You can’t predict with certainty who the next hero will be, and therein lies the rub.
Getting It Right
The Right Problem
What is the real problem you need to solve?
If no one wants your product or service, dropping sales revenue won’t be fixed by another great salesperson. Whether it is a competitive disruption or a delivery problem, better salespeople alone will not solve the issue.
Getting clients or customers depends on three things being in alignment:
- Delivering consistent value to your customers.
- Communicating your value to your target market.
- Your market believes that you can provide the value they need.
The real problem could be anywhere. Be clear on the scope of the problem you want to solve.
Once you are clear on the problem, you can look for the solution.
The Right Person
Does it require a high performer or can you improve your systems, processes and the training of your existing teams? A high performing burger flipper may not make a big difference for your organization.

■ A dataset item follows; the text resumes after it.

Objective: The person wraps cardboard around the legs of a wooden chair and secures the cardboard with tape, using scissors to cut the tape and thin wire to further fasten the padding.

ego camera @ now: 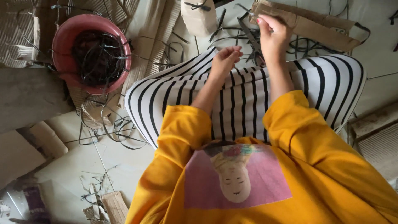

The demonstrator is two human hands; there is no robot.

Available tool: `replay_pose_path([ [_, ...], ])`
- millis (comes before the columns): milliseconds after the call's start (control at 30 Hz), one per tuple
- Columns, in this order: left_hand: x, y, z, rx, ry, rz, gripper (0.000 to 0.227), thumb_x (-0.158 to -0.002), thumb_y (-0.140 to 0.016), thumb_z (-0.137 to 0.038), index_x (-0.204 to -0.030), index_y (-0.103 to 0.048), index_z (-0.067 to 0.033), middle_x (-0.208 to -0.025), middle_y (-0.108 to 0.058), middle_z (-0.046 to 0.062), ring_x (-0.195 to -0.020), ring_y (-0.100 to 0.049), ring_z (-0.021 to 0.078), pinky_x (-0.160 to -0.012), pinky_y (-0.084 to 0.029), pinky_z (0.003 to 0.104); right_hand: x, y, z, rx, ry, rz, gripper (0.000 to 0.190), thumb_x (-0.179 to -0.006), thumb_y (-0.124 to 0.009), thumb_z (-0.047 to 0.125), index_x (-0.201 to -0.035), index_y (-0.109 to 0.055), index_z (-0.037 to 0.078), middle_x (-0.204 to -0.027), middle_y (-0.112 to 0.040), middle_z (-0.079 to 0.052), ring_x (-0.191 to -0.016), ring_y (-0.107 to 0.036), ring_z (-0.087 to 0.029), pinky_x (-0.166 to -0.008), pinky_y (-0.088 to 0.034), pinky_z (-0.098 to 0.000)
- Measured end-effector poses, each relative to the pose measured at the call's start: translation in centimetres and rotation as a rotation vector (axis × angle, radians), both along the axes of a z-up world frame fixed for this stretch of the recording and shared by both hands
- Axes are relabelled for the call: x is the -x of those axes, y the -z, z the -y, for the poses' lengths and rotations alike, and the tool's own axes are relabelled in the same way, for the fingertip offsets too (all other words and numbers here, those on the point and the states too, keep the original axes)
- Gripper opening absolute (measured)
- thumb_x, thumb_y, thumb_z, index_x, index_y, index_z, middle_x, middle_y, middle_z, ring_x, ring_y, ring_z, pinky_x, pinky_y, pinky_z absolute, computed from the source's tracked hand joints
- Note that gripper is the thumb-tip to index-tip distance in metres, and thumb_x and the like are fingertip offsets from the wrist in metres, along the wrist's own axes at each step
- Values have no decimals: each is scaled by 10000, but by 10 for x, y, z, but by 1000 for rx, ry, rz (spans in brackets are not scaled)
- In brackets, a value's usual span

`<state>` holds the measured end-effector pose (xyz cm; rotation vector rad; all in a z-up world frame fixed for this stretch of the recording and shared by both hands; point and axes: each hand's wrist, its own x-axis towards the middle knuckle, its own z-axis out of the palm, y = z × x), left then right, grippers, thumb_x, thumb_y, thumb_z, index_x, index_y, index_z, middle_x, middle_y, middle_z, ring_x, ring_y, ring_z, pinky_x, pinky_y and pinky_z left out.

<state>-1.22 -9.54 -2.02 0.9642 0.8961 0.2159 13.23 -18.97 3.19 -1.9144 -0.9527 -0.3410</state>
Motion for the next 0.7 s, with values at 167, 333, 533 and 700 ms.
replay_pose_path([
  [167, 34, -85, -59, -598, 801, -105, 270, -957, -639, -265, -1175, -725, -132, -1103, -791, 36, -990, -751, 134, -866, -613, 240, 2, 4, -4, -62, -107, -362, 107, -1049, -614, -65, -1039, -720, -49, -890, -736, -141, -651, -638, -162, -566, -546, -264],
  [333, 60, -105, -124, -711, 1023, -460, 430, -990, -569, -351, -1346, -626, -118, -1285, -712, 55, -1116, -691, 223, -930, -566, 365, 0, 2, -19, -153, 52, -981, 107, -1043, -626, 86, -1038, -729, 60, -871, -770, -55, -621, -651, -57, -428, -540, -172],
  [533, 75, -95, -151, -717, 741, -585, 410, -931, -599, -342, -1291, -665, -156, -1197, -742, 44, -1098, -680, 261, -873, -531, 412, 11, -15, -51, -274, -106, -1587, 137, -1037, -574, 56, -954, -683, 64, -763, -666, 10, -590, -561, -43, -440, -404, -156],
  [700, 61, -85, -166, -627, 677, -630, 376, -957, -558, -286, -1298, -670, -172, -1292, -704, 75, -1146, -659, 285, -897, -553, 423, 0, 21, -78, -232, -140, -1912, 173, -1035, -579, 90, -880, -640, 44, -690, -630, 19, -486, -508, -44, -388, -333, -163],
])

You need to be clear not only on the skills required to solve the problem, as well as traits including personality, leadership style, ability to work with others and cultural fit.
High performers can often learn new skills or adjust to new situations, but their underlying traits are usually set and much more difficult to change. Many people will use what worked for them in the past to solve today’s problems. They may not have the same impact on yours.

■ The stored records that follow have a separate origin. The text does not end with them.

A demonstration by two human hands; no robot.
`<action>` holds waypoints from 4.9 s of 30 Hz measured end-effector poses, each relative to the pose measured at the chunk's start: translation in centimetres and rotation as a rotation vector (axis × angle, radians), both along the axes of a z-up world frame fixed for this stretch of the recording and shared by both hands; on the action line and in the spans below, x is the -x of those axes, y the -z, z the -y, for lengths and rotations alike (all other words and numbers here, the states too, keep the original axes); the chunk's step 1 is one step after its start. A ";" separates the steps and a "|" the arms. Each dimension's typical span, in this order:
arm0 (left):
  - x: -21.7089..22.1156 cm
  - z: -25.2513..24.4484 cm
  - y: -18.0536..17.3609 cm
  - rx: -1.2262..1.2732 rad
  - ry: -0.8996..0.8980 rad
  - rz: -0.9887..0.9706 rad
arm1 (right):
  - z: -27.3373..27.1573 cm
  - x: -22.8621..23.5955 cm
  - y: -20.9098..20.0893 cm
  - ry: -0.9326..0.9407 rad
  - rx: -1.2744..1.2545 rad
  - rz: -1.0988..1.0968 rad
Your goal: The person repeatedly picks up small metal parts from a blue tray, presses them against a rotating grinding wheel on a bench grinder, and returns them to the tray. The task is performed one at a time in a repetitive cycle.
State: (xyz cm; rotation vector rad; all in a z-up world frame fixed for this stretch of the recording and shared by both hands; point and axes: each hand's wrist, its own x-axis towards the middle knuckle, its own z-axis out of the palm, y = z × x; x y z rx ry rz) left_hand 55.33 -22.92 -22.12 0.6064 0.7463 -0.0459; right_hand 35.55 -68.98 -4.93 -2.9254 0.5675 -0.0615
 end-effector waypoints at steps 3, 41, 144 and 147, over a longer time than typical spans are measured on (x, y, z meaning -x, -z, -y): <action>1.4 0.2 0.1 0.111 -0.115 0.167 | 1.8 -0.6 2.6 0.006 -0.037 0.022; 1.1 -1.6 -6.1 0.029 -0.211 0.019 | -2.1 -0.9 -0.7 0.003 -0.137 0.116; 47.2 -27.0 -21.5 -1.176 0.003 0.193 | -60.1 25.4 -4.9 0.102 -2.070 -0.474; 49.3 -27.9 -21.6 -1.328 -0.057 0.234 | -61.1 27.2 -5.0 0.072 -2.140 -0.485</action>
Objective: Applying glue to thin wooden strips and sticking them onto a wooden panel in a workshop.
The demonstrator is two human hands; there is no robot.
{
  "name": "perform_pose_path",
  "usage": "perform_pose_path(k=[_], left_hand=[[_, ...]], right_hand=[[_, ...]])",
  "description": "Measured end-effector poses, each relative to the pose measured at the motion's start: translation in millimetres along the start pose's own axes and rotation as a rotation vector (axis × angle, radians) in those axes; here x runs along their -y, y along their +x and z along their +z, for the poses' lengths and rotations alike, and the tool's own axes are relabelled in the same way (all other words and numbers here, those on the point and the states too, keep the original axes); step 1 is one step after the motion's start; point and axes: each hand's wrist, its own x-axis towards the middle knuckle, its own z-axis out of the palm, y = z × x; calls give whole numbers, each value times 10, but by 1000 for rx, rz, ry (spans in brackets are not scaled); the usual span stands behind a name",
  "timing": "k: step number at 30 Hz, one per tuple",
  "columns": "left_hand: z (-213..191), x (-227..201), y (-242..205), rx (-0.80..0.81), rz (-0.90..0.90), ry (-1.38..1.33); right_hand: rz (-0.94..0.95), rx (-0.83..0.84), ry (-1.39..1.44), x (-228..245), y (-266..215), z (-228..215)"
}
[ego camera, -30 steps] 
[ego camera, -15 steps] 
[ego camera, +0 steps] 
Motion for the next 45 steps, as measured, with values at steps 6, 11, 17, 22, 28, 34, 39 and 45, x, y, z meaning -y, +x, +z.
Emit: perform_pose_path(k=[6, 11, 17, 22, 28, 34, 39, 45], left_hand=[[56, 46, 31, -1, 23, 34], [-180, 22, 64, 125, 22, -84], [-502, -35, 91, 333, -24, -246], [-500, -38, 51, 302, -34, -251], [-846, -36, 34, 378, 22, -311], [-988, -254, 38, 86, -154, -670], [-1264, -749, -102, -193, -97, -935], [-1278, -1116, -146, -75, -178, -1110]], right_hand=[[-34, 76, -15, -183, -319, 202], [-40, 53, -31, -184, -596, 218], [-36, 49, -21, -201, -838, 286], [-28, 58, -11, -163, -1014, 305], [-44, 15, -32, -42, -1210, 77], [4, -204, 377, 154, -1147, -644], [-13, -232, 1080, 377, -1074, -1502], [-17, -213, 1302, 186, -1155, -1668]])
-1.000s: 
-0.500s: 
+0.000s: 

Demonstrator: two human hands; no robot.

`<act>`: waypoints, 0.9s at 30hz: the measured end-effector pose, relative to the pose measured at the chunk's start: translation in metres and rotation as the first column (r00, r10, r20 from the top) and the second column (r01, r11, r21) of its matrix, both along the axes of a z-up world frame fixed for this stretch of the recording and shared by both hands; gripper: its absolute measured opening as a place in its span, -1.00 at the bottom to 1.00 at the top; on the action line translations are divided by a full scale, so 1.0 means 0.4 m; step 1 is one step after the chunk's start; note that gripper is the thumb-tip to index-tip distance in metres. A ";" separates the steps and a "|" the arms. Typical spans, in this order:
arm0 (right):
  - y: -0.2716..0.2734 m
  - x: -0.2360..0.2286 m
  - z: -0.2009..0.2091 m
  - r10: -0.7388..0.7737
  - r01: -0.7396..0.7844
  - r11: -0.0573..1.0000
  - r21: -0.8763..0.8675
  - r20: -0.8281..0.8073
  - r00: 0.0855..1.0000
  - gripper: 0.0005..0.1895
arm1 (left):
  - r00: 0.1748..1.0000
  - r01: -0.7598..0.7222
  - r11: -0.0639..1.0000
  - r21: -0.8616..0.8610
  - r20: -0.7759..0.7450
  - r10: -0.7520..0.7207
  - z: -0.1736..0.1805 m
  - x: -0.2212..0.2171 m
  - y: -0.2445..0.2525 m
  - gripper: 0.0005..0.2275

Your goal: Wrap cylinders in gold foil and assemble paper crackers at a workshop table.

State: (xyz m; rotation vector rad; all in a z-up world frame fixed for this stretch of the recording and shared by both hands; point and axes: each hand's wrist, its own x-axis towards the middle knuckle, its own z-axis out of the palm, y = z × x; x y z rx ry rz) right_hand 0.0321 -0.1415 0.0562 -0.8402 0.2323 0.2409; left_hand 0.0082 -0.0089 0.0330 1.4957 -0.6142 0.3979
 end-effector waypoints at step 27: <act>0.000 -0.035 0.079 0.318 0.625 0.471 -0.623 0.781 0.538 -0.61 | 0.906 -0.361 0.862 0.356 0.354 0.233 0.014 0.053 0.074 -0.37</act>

Just look at Marissa Mayer. She was a high performer at Google and yet at Yahoo, is unable to turn the company around.
High performers will not be happy in the wrong role either. You don’t hire a Navy Seal to run a day care.
Remember to select the right person for the right problem.
The Right Expectations
Understand and know the difference between delegating and abdicating.

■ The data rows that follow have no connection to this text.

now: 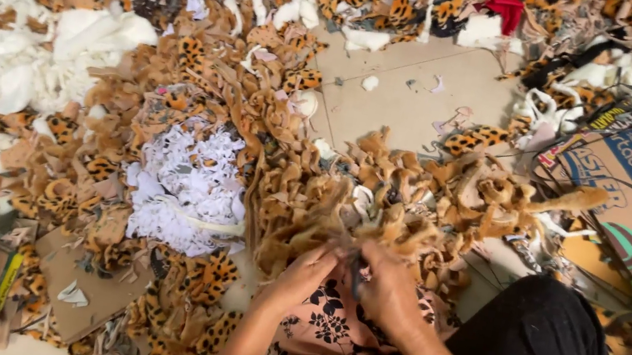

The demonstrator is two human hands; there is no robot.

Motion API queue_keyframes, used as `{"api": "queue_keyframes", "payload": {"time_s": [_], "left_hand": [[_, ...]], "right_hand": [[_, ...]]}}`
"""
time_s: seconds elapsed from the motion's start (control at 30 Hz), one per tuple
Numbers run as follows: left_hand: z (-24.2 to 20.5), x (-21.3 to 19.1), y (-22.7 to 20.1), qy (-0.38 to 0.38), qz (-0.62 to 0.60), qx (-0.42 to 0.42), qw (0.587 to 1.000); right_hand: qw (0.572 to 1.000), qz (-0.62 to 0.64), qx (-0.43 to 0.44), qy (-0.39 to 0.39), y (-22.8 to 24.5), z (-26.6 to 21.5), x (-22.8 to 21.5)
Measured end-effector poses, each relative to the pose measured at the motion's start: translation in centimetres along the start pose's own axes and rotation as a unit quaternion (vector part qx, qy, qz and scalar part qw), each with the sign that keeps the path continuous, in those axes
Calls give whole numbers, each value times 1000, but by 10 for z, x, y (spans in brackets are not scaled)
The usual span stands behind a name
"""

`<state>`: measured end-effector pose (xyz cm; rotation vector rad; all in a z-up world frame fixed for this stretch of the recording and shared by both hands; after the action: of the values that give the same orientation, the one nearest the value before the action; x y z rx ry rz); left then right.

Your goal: Cutting leopard-print fabric scraps into smaller pieces using scissors

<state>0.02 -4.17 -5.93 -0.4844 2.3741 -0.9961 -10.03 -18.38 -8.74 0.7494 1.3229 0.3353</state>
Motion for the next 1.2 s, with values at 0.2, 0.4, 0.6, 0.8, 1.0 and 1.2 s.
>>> {"api": "queue_keyframes", "payload": {"time_s": [0.2,0.4,0.6,0.8,1.0,1.2], "left_hand": [[12,6,18,100,-81,-115,985],[15,-14,37,36,-181,148,972],[2,-11,22,17,-234,146,961],[3,-8,31,61,-347,171,920],[-6,-1,10,10,-256,88,963],[-12,-3,5,3,-254,158,954]], "right_hand": [[959,239,-131,75,9,-33,-17],[887,292,226,279,-28,-63,-40],[798,483,108,343,-28,-83,-25],[786,454,156,391,-21,-90,-18],[864,430,145,218,-13,-77,-15],[871,370,94,308,-8,-88,-23]]}}
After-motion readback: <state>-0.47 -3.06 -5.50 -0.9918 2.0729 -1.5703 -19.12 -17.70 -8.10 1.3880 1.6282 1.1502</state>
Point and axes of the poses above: each hand's wrist, its own z-axis towards the middle knuckle, its own x-axis out of the palm, y = z × x, the point moved 1 cm from there along z, towards the middle knuckle, and after that the axes turned 10 degrees about -x, right-handed, at the moved point
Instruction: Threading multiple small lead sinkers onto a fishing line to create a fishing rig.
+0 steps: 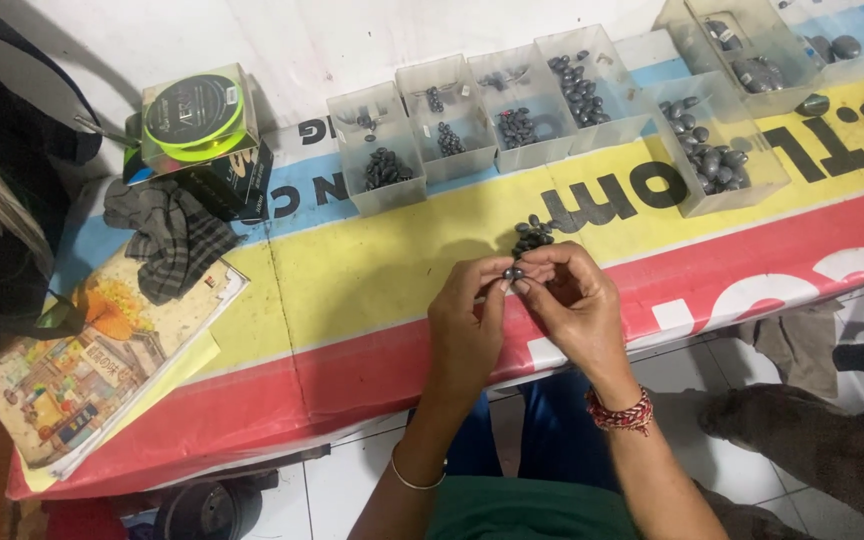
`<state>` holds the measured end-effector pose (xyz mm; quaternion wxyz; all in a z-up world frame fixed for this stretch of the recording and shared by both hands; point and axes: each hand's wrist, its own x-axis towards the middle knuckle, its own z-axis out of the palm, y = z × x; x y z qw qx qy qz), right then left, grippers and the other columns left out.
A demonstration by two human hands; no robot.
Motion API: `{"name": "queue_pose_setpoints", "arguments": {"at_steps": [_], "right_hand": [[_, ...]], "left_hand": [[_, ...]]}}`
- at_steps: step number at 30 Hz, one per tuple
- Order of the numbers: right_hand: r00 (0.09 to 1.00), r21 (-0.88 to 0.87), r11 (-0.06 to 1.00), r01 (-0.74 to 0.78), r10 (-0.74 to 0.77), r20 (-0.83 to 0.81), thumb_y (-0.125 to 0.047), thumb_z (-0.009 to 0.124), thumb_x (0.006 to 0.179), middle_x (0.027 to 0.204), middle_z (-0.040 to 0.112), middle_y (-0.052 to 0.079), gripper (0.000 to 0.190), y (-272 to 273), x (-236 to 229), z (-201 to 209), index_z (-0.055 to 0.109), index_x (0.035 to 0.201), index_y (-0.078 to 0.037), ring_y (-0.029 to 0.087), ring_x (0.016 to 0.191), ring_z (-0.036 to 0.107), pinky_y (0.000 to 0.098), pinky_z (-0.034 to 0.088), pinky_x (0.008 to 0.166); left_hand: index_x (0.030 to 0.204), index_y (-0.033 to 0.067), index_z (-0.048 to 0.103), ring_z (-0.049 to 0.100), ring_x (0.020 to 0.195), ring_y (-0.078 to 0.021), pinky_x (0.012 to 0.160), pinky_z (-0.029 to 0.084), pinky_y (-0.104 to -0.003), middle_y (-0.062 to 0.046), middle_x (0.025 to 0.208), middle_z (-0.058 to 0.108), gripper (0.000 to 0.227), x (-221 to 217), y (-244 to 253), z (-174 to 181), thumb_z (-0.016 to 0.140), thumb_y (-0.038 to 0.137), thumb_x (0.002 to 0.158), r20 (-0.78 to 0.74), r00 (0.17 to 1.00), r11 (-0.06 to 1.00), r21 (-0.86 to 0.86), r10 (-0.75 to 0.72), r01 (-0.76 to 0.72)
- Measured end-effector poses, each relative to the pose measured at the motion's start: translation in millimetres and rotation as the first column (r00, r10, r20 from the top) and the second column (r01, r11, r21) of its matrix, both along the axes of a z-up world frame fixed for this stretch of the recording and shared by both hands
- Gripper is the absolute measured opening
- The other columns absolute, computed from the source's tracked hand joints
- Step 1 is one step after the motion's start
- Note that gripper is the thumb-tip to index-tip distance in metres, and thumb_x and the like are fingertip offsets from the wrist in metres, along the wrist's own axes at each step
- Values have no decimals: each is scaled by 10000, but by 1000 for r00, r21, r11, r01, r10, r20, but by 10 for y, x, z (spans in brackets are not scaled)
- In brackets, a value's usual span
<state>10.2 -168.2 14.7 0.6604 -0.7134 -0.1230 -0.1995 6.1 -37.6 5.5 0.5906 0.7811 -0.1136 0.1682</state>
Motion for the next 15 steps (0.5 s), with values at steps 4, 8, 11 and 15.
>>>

Delegation implies trust. Avoid micromanagement, especially of a high performer. But at the end of the day, you need to be clear about what the problem is and the expected results.
Accountability sets the stage for supporting the high performer. There is nothing worse than hiring an athlete and not even telling them which game they will be playing or how to know if they win. A key sign of an average performer is someone who will try to wiggle out of any quantifiable expectations.
Of course a superhero is expected to be above average, but the expectations need to be believable to everyone involved, even if the path is unclear.
Cutting Your Losses
Sometimes you hire someone to be the hero and despite seemingly doing everything right, they still fail.
Sometimes the person is a mismatch for the business, role, or problem. Sometimes it is the reverse.
The baritone may be a great singer, but if the role requires a soprano, there is nothing you can do to change the result.
A business has an obligation remain viable and successful, not just for the owner and shareholders, but for the employees and clients. In the end it doesn’t matter which party failed, it only matters that you admit it, cut your losses, and move forward. Everyone tends to benefit over the long-term.
The Reluctant Hero
We tend to think we can pick and hire a hero as if they are wearing Superman costumes.
More often than not we need to create an environment that encourages the creation of high performers.
I’ve had average performers who suddenly became much better when the person whose shadow they were living under moved on.
Significant challenges will find you. Sure you can try to be the hero all the time, but your business will struggle to evolve.
If you create an organization where people can thrive, you may be surprised who else will grow into the role of hero.